Molson Coors abandonne ses politiques de «diversité, d’équité et d’inclusion»
MONTRÉAL — La brasserie Molson Coors abandonne ses politiques de «diversité-équité-inclusion» pour adopter une «vision plus large», qui stipule que tous les employés sont les bienvenus dans l’entreprise. Mais les groupes représentant les communautés LGBTQ+ y voient un recul.
Dans une note interne que Molson Coors a partagée avec La Presse Canadienne, l’entreprise nord-américaine annonce que la formation de ses employés en matière de diversité, d’équité et d’inclusion est terminée et qu’elle n’aura plus d’«objectifs de représentation» spécifiques dans son processus d’embauche.
De plus, la multinationale canado-américaine a déclaré qu’elle ne participerait plus au programme de classement de la «Human Rights Campaign», un organisme de défense qui évalue les entreprises en fonction de l’inclusion de leurs pratiques en milieu de travail envers la communauté LGBTQ+.
«À l’avenir, nous évaluerons notre travail pour bâtir une culture d’entreprise solide en fonction de nos propres mesures internes, de vos commentaires et de notre succès à servir nos clients», peut-on lire dans la note aux employés.
Molson Coors annonce qu’elle n’exigera plus de ses fournisseurs qu’ils atteignent des objectifs de diversité. De telles mesures, précise la note, «peuvent être compliquées et influencées par des facteurs indépendants de notre volonté».
La note fait également référence aux tensions sociales et politiques actuelles: «dans le monde polarisé dans lequel nous vivons, veillons à rester unis en tant qu’équipe».
L’entreprise n’a mis personne à disposition pour une entrevue vendredi.
Dans un courriel, Human Rights Campaign, qui avait précédemment attribué une note parfaite à Molson Coors, n’a pas directement reconnu le changement au sein de la brasserie.
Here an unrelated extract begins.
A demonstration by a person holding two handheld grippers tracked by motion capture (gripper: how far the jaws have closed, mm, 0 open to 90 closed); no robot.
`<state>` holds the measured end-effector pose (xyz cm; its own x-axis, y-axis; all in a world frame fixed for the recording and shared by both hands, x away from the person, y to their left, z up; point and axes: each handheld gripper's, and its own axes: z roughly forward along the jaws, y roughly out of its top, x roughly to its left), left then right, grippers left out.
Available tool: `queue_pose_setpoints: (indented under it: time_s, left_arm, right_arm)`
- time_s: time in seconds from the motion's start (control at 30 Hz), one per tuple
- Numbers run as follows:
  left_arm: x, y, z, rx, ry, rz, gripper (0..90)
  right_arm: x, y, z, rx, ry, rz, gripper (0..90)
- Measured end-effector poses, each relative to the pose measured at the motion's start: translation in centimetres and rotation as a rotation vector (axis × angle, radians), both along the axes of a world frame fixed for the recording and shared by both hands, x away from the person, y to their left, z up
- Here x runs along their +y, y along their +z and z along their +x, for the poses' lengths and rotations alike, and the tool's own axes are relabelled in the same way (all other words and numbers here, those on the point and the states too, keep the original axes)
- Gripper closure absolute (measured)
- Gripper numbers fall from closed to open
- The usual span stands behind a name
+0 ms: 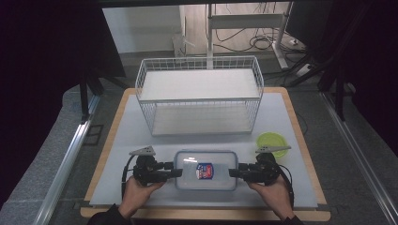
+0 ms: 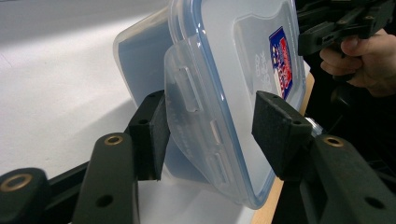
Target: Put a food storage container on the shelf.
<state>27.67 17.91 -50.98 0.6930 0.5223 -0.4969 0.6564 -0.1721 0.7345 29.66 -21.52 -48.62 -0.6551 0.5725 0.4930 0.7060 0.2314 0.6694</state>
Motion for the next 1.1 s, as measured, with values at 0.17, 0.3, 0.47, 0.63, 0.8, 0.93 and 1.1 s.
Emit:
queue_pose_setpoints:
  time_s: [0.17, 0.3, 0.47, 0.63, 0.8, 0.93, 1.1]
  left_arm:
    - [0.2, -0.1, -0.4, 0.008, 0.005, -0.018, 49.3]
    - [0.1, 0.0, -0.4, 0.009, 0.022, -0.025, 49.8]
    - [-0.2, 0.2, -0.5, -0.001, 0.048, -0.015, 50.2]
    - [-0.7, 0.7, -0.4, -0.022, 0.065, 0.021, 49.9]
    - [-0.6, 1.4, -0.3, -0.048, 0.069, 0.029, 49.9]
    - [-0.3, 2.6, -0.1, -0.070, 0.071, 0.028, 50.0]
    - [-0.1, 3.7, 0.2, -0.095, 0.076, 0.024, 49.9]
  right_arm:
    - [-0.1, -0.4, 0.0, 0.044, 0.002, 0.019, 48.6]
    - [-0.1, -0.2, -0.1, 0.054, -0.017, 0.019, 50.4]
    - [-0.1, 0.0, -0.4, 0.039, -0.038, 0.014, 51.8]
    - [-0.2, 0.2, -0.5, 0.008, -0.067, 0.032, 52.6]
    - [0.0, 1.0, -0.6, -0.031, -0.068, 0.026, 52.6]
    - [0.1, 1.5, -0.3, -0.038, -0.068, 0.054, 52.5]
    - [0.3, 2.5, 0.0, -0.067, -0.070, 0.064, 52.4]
Mais cet organisme souligne que certains chefs d’entreprise tournent le dos à leurs engagements en matière d’inclusion afin de céder aux pressions de consommateurs et de groupes.
Mais Orlando Gonzales, vice-président principal de la recherche, de la formation et des programmes chez Human Rights Campaign, écrit sur le site Web de l’organisme: «Les entreprises comme Molson Coors, Ford et d’autres qui abandonnent leurs valeurs et reviennent sur leurs engagements en matière de diversité, d’équité et d’inclusion risquent de perdre à la fois le talent de leurs meilleurs employés et l’argent des consommateurs».
Un vent américain
Le changement de politique chez Molson Coors survient dans un contexte de réactions négatives contre des entreprises aux États-Unis qui semblent soutenir la communauté LGBTQ+ et adopter des programmes de diversité, d’équité et d’inclusion.
Au mois d’août, Jim Farley, PDG de Ford Motor, a envoyé une note à tous les employés expliquant la décision de cesser de participer aux sondages externes sur la culture d’entreprise et au sondage annuel de Human Rights Campaign.
En janvier, Chip Wilson, fondateur de Lululemon Athletica, dont le siège est à Vancouver, avait critiqué les efforts de son ancienne entreprise en matière de diversité. En 2023, Bud Light et Nike ont toutes deux été critiquées pour avoir établi un partenariat avec l’influenceuse trans Dylan Mulvaney et l’avoir soutenue.
Le changement de politique chez Molson Coors est un signe de recul pour Olivia Baker. En tant qu’intervenante à la Fondation Émergence, qui milite contre l’homophobie et la transphobie, Mme Baker visite des entreprises et des organisations partout au Canada pour les aider à mettre en œuvre les meilleures pratiques qui soutiennent la communauté LGBTQ+ en milieu de travail.
Elle s’est dite «déçue mais pas surprise» par la décision de Molson Coors, qu’elle qualifie de dernier exemple de «recrudescence de la haine envers les LGBTQ+». Elle affirme que Molson Coors fait face à une réaction violente contre les politiques d’inclusion, une grande partie du vitriol venant des États-Unis et prenant maintenant racine au Canada.
Human Rights Campaign croit que les entreprises qui renoncent à leurs initiatives en matière de DEI risquent de perdre des profits. Selon un sondage mené en août, jusqu’à 80 % des adultes LGBTQ+ interrogés à Washington ont déclaré qu’ils soutiendraient le boycottage d’une entreprise qui reviendrait sur ses politiques en matière de DEI.
Le syndicat des Teamsters Canada, qui représente 750 travailleurs de la brasserie, du transport et du service à la clientèle chez Molson à Montréal, affirme que l’entreprise est libre de mettre en œuvre ses propres politiques.
«Si nous déterminons que l’entreprise se livre à des pratiques discriminatoires, nous prendrons rapidement des mesures pour rectifier la situation», a indiqué le syndicat dans une déclaration écrite.